- [DATA FOR PROCESSING]:
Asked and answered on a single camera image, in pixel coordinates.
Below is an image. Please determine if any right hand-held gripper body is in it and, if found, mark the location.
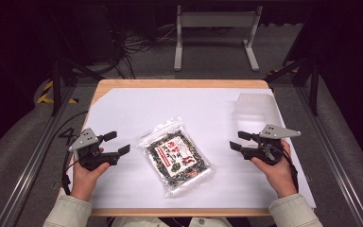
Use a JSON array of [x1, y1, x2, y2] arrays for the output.
[[241, 123, 303, 166]]

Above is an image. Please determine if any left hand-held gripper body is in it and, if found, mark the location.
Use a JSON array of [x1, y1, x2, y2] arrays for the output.
[[68, 127, 121, 172]]

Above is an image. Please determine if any clear plastic container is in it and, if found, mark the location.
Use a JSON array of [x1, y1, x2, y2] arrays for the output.
[[233, 92, 282, 134]]

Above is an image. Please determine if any clear seaweed snack packet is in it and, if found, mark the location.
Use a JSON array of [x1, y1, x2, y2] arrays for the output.
[[136, 115, 217, 199]]

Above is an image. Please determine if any person's left hand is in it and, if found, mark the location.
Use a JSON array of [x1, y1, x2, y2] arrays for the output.
[[70, 147, 112, 202]]

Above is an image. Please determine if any person's right hand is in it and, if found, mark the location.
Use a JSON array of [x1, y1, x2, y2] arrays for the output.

- [EXERCISE GOAL]: Skip the pictures, then write out every entry exactly.

- [EXERCISE RESPONSE]:
Asked and answered on a single camera image, in pixel coordinates.
Below is an image. Please determine if any right hand-held gripper body is in it and, if found, mark the location.
Use a JSON array of [x1, y1, x2, y2] arrays for the output.
[[241, 123, 303, 166]]

Above is an image. Please determine if any left hand-held gripper body is in it and, if found, mark the location.
Use a JSON array of [x1, y1, x2, y2] arrays for the output.
[[68, 127, 121, 172]]

Above is an image. Please determine if any clear plastic container is in it and, if found, mark the location.
Use a JSON array of [x1, y1, x2, y2] arrays for the output.
[[233, 92, 282, 134]]

Above is an image. Please determine if any clear seaweed snack packet is in it and, if found, mark the location.
Use a JSON array of [x1, y1, x2, y2] arrays for the output.
[[136, 115, 217, 199]]

Above is an image. Please determine if any person's left hand is in it and, if found, mark the location.
Use a JSON array of [x1, y1, x2, y2] arrays for the output.
[[70, 147, 112, 202]]

Above is an image. Please determine if any person's right hand is in it and, if found, mark the location.
Use a JSON array of [x1, y1, x2, y2] arrays for the output.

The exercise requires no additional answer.